All fired up

Kathmandu, December 3

As the country continues to reel under crippling fuel shortage, including of cooking gas, hotels have had no other choice than to resort to traditional methods to cater to their guests and keep their businesses up and running.

Chefs of Hotel Soaltee Crowne Plaza are busy since crack of dawn in preparing the dishes using firewood at an improvised outdoor kitchen — while their state-of-the-art kitchen is hardly being used, except to cook limited items on induction stoves.

“We started using firewood for cooking since last month,” informed Balaram Pathak, director for food and beverage at Hotel Soaltee.

Initially, the hotel had only slashed the number of items on offer in its menu to save cooking gas when the market began witnessing shortage of liquefied petroleum gas (LPG). The measure was meant to be temporary in nature as hoteliers expected the supply situation to ease.

But as days turned into weeks and weeks turned into months, with resolution to the crisis nowhere in sight, the star hotels scrambled to find viable alternatives. “We simply could not afford to halt our services during the peak tourist season,” explained Pathak.

The hotel is now offering all items on the menu. However, most of the items are cooked using firewood. Earlier, the hotel used to burn firewood only for bonfire to entertain guests during winter months.

Soaltee is not the only hotel that has been forced to adopt traditional cooking methods. Other five star hotels are also facing similar situation. The fuel crisis brought on by the unrest at the Nepal-India border points due to the Tarai protests is another major setback for the hotels that were already in dire straits due to the massive earthquakes of April and May.

Until the Tarai blockade had choked the import of petroleum products, including LPG, all hotels and restaurants were entirely dependent on LPG for cooking. But now, they have started exploring other options like firewood, induction stoves, kerosene, among others, so that their kitchen remains open.

According to Gopal Malla, finance head of Dwarika’s Hotel in Kathmandu, the hotel has been using firewood to cook since last two months. “We had limited the use of firewood to cook food for staff, but began using firewood and induction stove in catering to the guests since last month.”

The hotel too has set up a temporary outdoor kitchen.

But even the measures that have been put in place have not been able to rid the hoteliers of their anxiety. This is because although star hotels are reporting occupancy of only 20 to 25 per cent this season, their stock of firewood has started to dwindle.

“We have been managing somehow, but our stocks are not going to last forever,” said Rajan Shrestha, sales and marketing director at Hotel Radisson.

The hotel has also built a separate kitchen to prepare food using firewood.

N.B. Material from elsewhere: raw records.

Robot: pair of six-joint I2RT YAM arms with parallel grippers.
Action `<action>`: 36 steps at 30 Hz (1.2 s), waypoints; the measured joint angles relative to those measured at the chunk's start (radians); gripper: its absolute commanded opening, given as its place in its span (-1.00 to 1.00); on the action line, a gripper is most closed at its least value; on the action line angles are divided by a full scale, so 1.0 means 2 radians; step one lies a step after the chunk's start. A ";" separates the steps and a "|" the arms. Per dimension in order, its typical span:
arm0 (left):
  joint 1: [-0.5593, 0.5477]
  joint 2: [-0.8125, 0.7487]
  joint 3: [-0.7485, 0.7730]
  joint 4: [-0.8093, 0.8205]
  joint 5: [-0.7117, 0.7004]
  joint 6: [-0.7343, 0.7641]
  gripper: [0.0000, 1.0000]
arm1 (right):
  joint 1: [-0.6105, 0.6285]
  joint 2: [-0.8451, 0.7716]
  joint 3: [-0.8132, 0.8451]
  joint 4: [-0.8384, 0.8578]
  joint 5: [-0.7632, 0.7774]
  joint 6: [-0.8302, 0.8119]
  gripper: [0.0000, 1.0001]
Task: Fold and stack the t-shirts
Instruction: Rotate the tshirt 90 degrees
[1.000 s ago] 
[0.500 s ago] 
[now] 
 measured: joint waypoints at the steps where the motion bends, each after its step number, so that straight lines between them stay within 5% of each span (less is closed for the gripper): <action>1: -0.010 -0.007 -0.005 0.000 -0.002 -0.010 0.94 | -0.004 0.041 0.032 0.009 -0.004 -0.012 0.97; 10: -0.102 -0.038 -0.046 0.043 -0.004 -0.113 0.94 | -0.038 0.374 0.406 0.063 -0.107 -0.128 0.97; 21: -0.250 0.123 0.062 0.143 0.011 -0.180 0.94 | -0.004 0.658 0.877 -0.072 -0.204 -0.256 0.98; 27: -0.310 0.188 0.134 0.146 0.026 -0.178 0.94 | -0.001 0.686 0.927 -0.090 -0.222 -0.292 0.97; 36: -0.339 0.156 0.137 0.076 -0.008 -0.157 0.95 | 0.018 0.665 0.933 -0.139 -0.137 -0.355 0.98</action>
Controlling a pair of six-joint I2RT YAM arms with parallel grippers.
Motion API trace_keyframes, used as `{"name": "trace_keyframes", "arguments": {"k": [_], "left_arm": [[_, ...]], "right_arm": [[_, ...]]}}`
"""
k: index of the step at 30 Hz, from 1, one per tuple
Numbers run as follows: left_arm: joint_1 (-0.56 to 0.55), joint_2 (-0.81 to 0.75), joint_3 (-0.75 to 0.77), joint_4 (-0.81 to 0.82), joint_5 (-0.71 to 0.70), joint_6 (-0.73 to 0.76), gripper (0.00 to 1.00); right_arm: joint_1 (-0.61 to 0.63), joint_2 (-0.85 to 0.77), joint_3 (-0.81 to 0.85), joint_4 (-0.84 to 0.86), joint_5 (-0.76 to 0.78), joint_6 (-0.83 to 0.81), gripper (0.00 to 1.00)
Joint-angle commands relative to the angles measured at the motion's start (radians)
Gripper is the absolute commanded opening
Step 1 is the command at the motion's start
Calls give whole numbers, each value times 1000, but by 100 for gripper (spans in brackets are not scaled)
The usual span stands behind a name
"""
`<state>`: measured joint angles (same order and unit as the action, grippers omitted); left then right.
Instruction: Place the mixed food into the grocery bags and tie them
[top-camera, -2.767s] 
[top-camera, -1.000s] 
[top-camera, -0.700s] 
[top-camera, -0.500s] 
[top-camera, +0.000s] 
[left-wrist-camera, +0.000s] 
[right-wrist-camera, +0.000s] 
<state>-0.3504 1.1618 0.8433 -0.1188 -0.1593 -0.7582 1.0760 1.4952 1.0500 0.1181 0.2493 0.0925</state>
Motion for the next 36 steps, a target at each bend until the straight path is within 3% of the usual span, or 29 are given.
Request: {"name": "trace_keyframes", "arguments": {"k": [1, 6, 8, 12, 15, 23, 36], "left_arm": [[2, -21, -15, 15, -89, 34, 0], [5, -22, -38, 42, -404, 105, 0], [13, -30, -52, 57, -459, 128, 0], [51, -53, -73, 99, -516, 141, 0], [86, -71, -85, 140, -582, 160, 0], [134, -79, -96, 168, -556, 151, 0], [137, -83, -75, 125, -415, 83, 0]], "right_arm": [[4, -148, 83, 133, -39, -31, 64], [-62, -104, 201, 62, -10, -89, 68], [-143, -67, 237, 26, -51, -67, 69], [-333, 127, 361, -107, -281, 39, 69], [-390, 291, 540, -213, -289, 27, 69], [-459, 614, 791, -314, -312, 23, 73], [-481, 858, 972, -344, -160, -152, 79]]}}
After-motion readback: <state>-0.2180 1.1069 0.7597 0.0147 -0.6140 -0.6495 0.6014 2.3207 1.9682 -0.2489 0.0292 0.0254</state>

While expressing his gratitude to Timber Corporation of Nepal for selling firewood in Kathmandu few weeks back, Shrestha added, “It’s such an irony that while the whole world is talking about reducing emission and conservation of forests, we have been forced to cook food using firewood. But, then again, it is only normal for ethical issues to be pushed to the backburner when the whole country is on the brink of a major humanitarian crisis.”